CORAZZIERE DAI PIEDI BUONI – Nato come centrocampista centrale, Chiriches è dotato di una discreta tecnica individuale che lo porta a tenere spesso e volentieri il pallone tra i piedi ed a tentare sortite nella metà campo avversaria quando il pressing non è così asfissiante. La sua voglia di giocare spesso la palla può talvolta trasformarsi in eccesso di fiducia, portandolo ad alcuni errori grossolani che lo hanno esposto a diverse critiche specialmente in Premier. Il campionato inglese è forse tra i più intensi al mondo e, se non vi è rapidità nel far girare il pallone, gli avversari difficilmente perdonano cali di attenzione. C’è da dire, però,  che le doti fisiche ed atletiche del calciatore gli permettono spesso e volentieri di rimediare agli errori causati: esplosività negli arti inferiori, innato senso dell’anticipo ed ottima progressione sono le sue armi principali, con cui riesce nella maggior parte dei casi ad arrivare sulla palla prima del diretto avversario. Oltre a saper impostare l’azione dalle retrovie, Vlad Chiriches ha nelle sue corde un grandissimo tempo nella scivolata, fondamentale grazie al quale più volte nei suoi club di appartenenza ha potuto non soltanto sradicare la palla agli avversari, ma anche proteggere la propria porta in caso di uscita del portiere. Difetti? Come detto tende ad innamorarsi troppo della palla e, nonostante le buone qualità nell’anticipo, se allontanato dalla porta tende a soffrire l’uno contro uno nei confronti di avversari particolarmente veloci, problema che lo ha condizionato, come vedremo, in particolare nell’ultimo anno al Tottenham.
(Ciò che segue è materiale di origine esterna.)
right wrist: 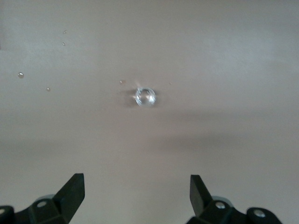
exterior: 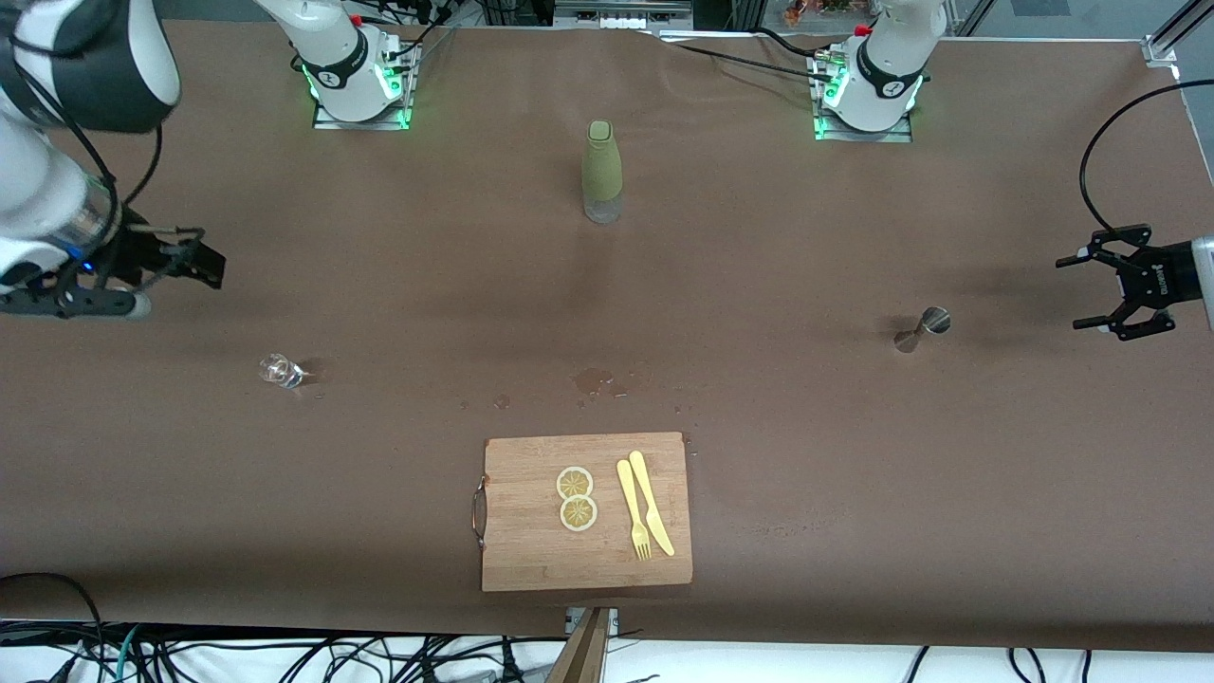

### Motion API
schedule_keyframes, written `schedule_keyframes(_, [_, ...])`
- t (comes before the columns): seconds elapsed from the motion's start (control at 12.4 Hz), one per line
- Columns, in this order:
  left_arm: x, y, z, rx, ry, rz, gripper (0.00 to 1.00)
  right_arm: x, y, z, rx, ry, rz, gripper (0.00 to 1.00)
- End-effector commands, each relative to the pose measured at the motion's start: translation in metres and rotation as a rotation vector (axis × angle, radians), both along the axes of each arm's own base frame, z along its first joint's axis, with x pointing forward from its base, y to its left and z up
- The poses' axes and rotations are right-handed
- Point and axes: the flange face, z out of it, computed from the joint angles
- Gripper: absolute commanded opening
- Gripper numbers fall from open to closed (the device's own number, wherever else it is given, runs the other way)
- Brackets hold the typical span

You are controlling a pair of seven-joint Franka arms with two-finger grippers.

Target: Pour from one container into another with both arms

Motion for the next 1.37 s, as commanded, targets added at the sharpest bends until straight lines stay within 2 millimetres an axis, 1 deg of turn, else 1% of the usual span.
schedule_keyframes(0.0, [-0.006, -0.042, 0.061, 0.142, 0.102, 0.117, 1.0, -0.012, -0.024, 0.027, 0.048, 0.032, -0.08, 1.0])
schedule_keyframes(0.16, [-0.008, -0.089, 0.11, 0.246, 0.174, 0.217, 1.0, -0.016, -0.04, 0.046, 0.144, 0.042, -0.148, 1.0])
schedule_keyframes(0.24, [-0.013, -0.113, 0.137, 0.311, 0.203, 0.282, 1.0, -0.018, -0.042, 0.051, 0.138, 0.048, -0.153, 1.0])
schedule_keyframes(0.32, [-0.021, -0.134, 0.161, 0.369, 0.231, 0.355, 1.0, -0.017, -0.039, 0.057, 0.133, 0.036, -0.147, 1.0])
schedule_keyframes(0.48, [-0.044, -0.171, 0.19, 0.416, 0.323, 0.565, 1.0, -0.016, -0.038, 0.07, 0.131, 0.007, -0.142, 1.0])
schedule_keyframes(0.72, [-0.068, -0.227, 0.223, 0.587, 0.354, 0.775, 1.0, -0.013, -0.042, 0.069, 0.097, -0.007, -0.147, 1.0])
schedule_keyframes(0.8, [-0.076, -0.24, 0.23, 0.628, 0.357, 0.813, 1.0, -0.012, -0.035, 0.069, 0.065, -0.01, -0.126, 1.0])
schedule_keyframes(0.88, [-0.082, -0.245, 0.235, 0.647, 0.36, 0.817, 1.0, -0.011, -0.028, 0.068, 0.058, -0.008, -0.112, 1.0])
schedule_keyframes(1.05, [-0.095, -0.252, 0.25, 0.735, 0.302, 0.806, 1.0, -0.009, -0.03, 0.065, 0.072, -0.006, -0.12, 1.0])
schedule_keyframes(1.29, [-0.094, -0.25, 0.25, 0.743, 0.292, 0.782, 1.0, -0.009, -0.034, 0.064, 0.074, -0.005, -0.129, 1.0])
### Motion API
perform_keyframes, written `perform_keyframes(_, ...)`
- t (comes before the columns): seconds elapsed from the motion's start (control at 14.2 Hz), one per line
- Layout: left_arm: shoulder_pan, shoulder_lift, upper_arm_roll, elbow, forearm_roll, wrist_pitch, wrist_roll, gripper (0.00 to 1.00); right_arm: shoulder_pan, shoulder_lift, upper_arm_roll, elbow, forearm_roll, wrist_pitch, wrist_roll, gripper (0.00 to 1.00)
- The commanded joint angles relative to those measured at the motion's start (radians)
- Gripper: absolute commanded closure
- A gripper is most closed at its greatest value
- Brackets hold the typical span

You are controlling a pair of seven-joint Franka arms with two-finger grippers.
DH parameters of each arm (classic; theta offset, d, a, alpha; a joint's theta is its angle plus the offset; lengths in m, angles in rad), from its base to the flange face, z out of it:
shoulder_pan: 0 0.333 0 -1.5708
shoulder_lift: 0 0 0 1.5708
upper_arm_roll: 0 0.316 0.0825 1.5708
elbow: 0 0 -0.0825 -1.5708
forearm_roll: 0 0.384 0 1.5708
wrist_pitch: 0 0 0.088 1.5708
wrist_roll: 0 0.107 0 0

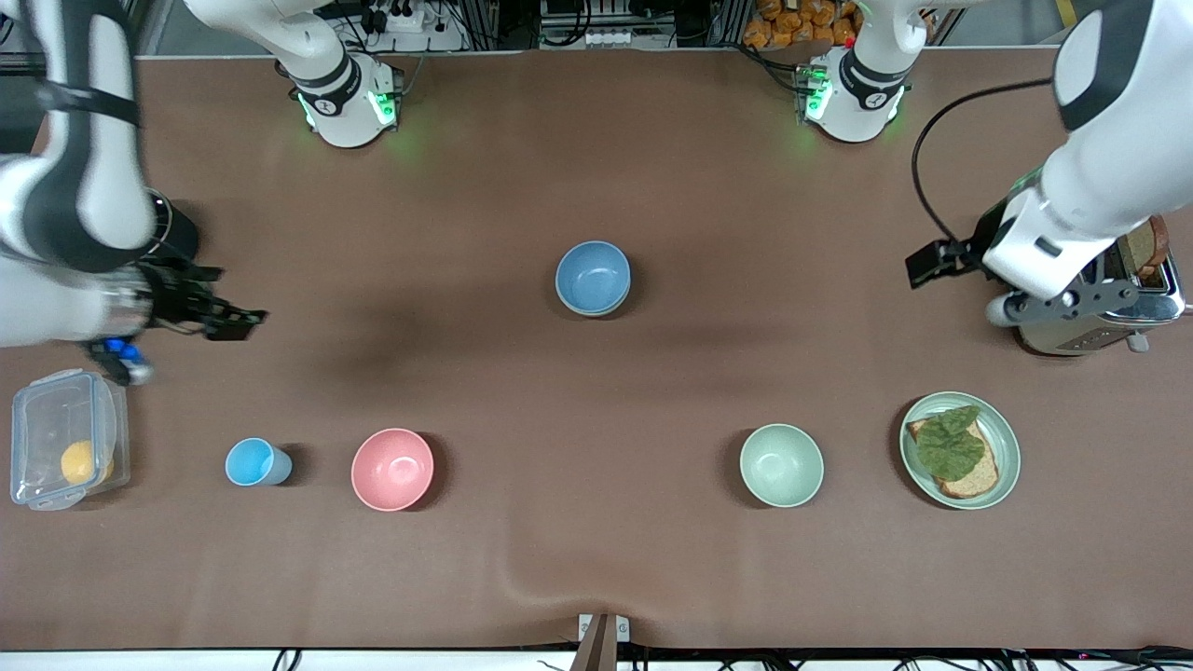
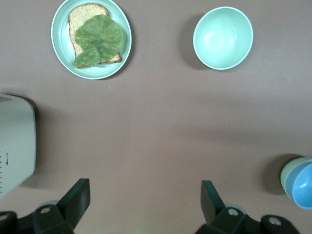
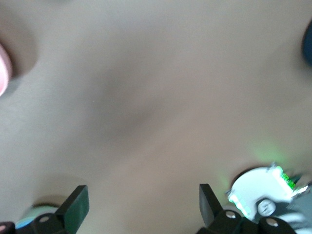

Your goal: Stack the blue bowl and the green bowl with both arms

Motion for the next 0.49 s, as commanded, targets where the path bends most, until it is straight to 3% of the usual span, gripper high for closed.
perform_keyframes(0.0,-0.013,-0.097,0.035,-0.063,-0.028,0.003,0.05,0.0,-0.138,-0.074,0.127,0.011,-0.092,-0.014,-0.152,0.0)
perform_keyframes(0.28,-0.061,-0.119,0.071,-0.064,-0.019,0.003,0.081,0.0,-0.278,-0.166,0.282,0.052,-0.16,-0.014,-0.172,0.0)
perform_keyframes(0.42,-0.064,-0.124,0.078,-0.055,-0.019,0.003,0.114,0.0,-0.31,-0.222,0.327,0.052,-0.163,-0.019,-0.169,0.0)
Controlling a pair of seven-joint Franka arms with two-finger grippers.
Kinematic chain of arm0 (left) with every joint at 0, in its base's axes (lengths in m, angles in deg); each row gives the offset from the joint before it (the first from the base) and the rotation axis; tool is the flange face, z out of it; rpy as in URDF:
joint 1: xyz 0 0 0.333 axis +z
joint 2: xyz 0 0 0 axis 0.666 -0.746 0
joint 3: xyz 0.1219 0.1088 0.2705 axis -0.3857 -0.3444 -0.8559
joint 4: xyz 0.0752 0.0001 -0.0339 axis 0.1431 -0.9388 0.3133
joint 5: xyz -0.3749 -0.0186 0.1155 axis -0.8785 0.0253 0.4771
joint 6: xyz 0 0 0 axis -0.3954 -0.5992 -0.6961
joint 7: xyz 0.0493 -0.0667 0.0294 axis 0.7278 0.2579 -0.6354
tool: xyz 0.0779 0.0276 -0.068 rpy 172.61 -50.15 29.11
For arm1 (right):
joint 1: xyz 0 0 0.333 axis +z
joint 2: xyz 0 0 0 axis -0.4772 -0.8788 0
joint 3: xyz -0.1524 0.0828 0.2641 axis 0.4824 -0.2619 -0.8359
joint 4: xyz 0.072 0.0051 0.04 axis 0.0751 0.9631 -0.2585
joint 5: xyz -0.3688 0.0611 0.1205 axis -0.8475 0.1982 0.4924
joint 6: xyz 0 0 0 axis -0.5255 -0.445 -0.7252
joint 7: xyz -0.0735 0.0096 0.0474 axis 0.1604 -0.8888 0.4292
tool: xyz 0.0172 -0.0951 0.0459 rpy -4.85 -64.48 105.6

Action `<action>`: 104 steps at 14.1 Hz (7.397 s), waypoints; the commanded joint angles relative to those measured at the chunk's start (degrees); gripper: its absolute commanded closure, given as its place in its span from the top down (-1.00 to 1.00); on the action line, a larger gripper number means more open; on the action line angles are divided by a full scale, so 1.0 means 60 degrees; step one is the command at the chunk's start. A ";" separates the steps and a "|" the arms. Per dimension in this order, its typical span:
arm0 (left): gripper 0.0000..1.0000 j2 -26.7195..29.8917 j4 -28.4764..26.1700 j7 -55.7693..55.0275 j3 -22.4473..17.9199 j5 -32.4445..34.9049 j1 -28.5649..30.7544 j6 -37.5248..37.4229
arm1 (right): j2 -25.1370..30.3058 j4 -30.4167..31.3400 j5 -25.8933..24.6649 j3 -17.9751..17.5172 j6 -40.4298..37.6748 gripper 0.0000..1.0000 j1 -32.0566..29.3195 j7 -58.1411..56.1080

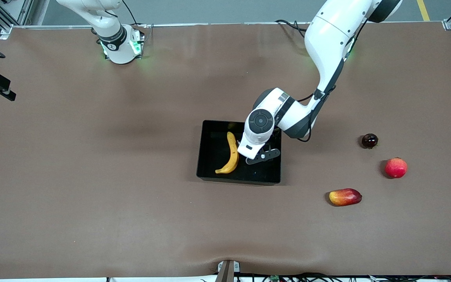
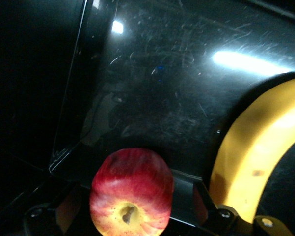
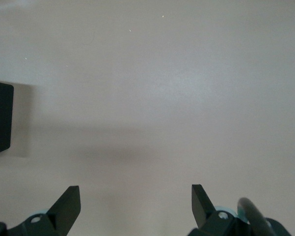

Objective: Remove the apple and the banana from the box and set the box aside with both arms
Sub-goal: 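Grasp the yellow-red apple with the left gripper and lift it, then carry the apple beside the mango and open the left gripper, then move the left gripper back over the banana in the tray, then lower the left gripper onto the banana while the right gripper reaches the tray, then close the left gripper on the yellow banana inside the tray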

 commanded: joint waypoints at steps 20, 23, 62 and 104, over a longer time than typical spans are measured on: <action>-1.00 0.1856 0.1208 0.5326 -0.0177 0.0572 0.4286 -0.2546 | -0.1997 -0.0162 -0.1216 -0.0135 0.1355 1.00 -0.0241 0.0018; -1.00 0.1373 0.1280 0.6064 -0.0177 0.1755 0.5111 -0.2415 | -0.2816 -0.0148 -0.1232 -0.0120 0.2101 1.00 -0.0621 0.0033; 1.00 -0.1776 0.2128 0.0910 0.2067 0.4250 0.0984 0.1584 | -0.3478 0.0247 0.0277 -0.0193 0.1121 1.00 0.1984 0.5599; -0.82 -0.2321 0.2203 0.0674 0.1742 0.4411 0.0526 0.2288 | -0.3962 0.1845 0.2240 -0.0193 0.4008 1.00 0.3949 0.6420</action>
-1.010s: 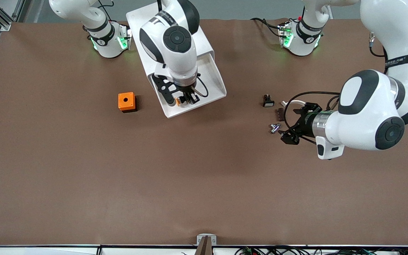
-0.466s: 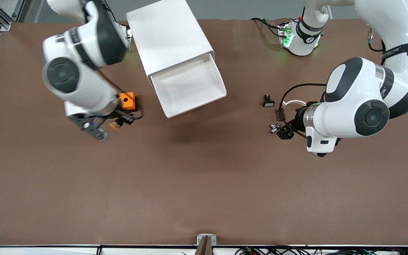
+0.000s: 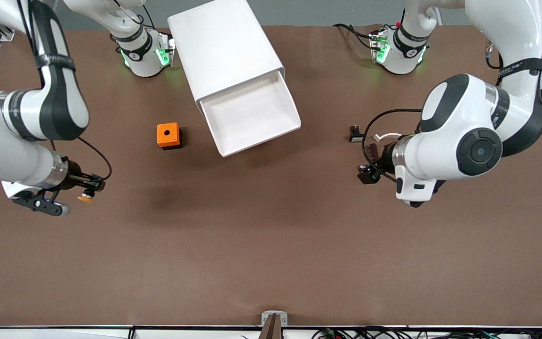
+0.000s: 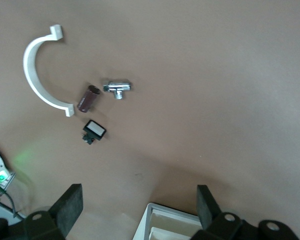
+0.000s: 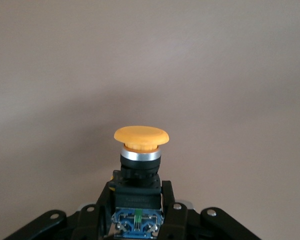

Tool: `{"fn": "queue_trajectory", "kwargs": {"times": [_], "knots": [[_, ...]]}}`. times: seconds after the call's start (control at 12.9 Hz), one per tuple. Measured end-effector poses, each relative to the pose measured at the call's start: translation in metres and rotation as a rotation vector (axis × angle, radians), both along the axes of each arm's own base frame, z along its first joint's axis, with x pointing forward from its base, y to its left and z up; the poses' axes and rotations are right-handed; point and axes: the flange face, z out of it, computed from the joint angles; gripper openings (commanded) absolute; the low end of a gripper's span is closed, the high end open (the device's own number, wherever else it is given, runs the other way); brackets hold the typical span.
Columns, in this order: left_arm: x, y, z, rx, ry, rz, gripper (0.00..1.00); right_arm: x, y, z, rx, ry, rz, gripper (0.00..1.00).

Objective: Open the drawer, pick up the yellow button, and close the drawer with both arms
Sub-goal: 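Carry the yellow button away from the cabinet with the right gripper, then push the drawer shut with the left gripper while the right gripper lowers the button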

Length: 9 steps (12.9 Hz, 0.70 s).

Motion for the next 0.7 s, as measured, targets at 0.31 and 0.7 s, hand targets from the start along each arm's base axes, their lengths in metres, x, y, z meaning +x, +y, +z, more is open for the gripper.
{"fn": "queue_trajectory", "kwargs": {"times": [0.31,0.7], "knots": [[-0.022,-0.088,-0.031,-0.020,-0.099,-0.211,1.00,-0.019,-0.094,-0.068,-0.034,-0.043,0.070,0.00],[-0.069,-0.182,-0.065,-0.064,-0.142,-0.390,1.00,-0.022,-0.152,-0.145,-0.055,-0.073,0.165,0.00]]}}
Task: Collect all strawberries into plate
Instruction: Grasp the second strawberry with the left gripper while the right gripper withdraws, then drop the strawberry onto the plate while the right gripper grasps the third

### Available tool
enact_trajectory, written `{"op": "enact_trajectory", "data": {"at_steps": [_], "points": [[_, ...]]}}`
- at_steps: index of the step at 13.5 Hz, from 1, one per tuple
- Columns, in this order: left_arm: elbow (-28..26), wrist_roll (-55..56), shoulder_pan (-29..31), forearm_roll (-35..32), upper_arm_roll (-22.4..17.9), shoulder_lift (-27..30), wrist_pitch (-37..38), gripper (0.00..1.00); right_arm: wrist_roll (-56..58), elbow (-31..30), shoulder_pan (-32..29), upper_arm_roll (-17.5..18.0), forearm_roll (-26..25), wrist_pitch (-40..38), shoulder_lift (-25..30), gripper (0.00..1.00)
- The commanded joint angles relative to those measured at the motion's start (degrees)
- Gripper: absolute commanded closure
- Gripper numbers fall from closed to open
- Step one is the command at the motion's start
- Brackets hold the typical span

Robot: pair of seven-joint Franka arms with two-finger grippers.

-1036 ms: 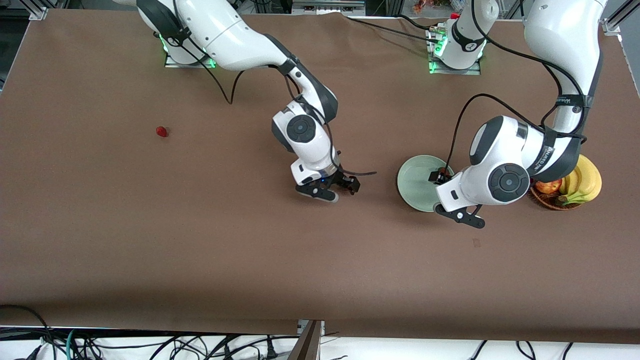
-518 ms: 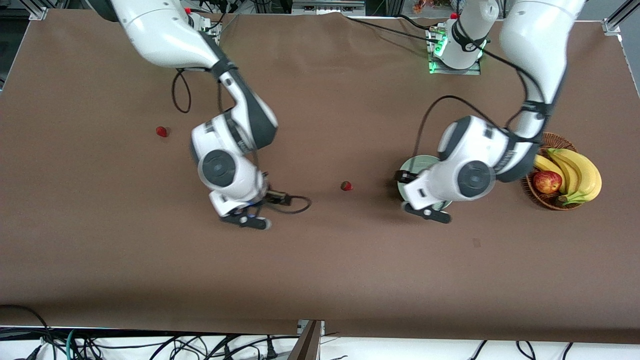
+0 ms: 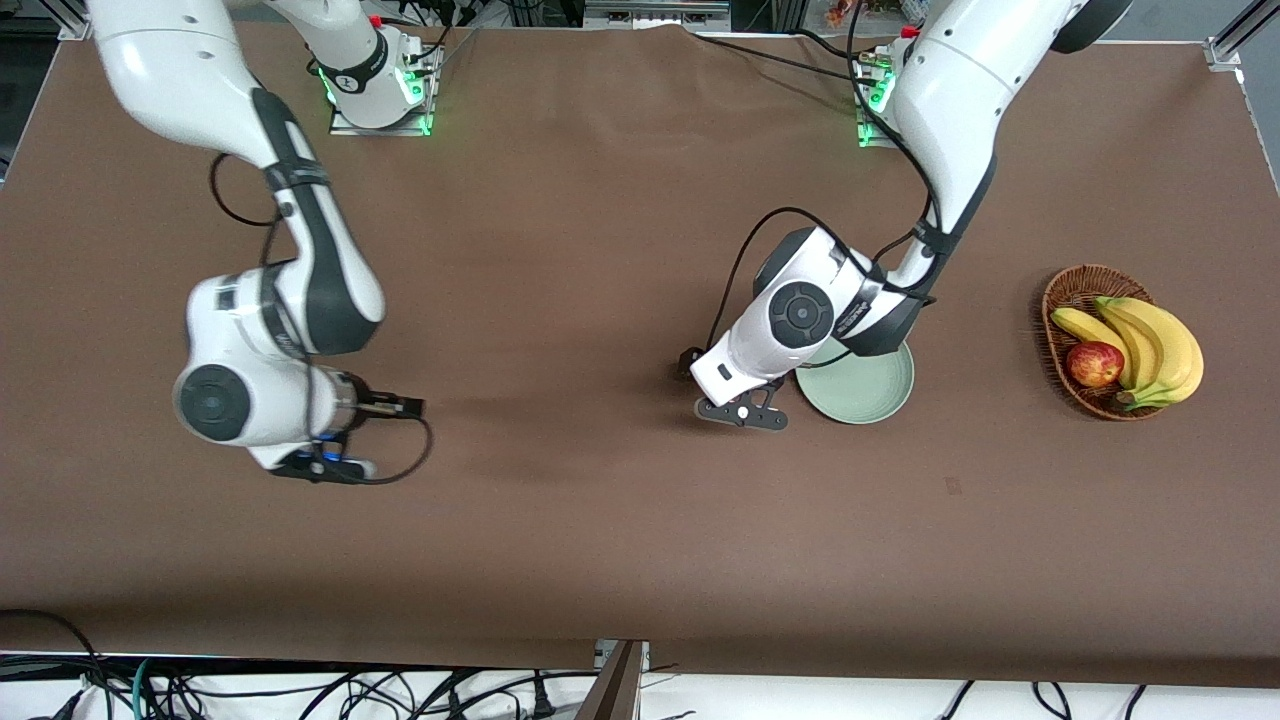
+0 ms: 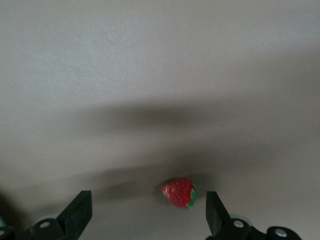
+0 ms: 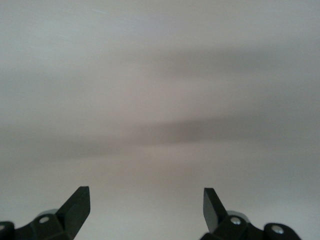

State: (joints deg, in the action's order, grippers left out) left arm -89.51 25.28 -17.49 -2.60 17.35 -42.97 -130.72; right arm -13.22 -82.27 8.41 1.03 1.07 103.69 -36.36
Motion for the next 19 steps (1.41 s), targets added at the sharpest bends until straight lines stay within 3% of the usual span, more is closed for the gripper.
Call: {"op": "enact_trajectory", "data": {"at_steps": [1, 6, 8, 11, 13, 15, 19], "points": [[0.6, 8.4, -3.9, -5.6, -1.4, -1.3, -0.9, 0.0, 3.5, -12.5, -3.0, 0.9, -4.2, 2.1, 8.2, 0.0], [1.0, 18.5, -6.3, -10.0, -1.4, -3.4, -2.9, 0.02, 9.1, -34.4, -7.6, 0.9, -6.2, 15.0, 18.0, 0.0], [1.0, 18.5, -6.4, -10.0, -1.4, -3.6, -3.0, 0.25, 11.5, -40.6, -8.6, 0.8, -6.7, 17.7, 20.2, 0.0], [1.0, 18.5, -6.2, -10.1, -1.6, -3.4, -2.9, 0.78, 15.2, -46.0, -9.3, 0.1, -6.8, 18.4, 21.8, 0.0], [1.0, 18.3, -5.9, -10.8, -1.6, -3.2, -2.8, 0.96, 19.3, -48.5, -9.5, -1.9, -6.8, 19.4, 21.9, 0.0], [0.9, 18.0, -4.8, -10.8, -1.6, -1.6, -1.7, 0.98, 23.0, -50.4, -9.5, -4.1, -6.8, 20.6, 21.8, 0.0], [1.2, 14.9, -0.9, -10.8, -1.4, 4.8, 10.4, 0.97, 23.2, -56.1, -9.7, -4.8, -6.7, 27.2, 21.2, 0.0]]}}
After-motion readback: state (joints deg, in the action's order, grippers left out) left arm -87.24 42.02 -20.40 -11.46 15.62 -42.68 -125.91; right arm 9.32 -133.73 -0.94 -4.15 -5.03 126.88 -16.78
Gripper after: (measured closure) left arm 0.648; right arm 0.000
NELLO SCACCHIERE DI SARRI – Chiriches ha le caratteristiche ideali per sposarsi alla perfezione sia con Albiol che Koulibaly, avendo sempre giocato come centrale di sinistra e permettendo dunque agli altri due difensori di posizionarsi dove riescono ad esprimersi al meglio. Pur non essendo di piede sinistro, come ad esempio Astori, può però giocare la palla con entrambi i piedi, supportando e proteggendo l’altro centrale in caso di suo possesso del pallone. Sarri potrà sfruttare al meglio sia le sue caratteristiche tecniche per verticalizzare il gioco velocemente, sia le sue qualità atletiche nel supportare i compagni in caso di errore, situazione che spesso e volentieri non si è verificata nella scorsa stagione. Il vero problema della fase difensiva del Napoli, infatti, è quello di un effetto domino a cui nessuno riesce a porre un freno, sia che l’errore venga compiuto da un difensore che da un giocatore di un qualsiasi altro reparto. Vlad Chiriches è il giocatore perfetto per porre rimedio a questo problema, con qualità in interdizione ed anticipo che possono salvare “la pelle” alla squadra anche in caso di disattenzioni di un singolo. La sua personalità ed esperienza internazionale non potranno che far bene ad un gruppo che si sta ancora costruendo ma che è già molto solido, che saprà accoglierlo con calore permettendogli di integrarsi al meglio. Piccola postilla per il tecnico toscano: la sua progressione e la discreta tecnica hanno indotto in tentazione Pochettino nel schierarlo come terzino destro, ma l’esperimento non è risultato essere particolarmente positivo. Allontanato dalla porta, la sua foga nel recuperare la palla può diventare dannosa e, se fronteggiato da un avversario rapido, può andare in evidente difficoltà quando viene puntato. Molto meglio, dunque, impiegarlo al centro della difesa, dove le sue qualità possono aiutare con impeto e spirito di leadership una linea che risulta essere ancora troppo ballerina per poter competere con i top club. Staremo a vedere nelle prossime ore se il club di De Laurentiis perfezionerà questo acquisto, che dovrebbe concretizzarsi per circa 6 milioni di euro.

Si chiama Vlad, è nato in Romania e sta per sbarcare in Italia, ma non basteranno aglio e paletti di legno per fermarlo…molto meglio un buon paio di parastinchi.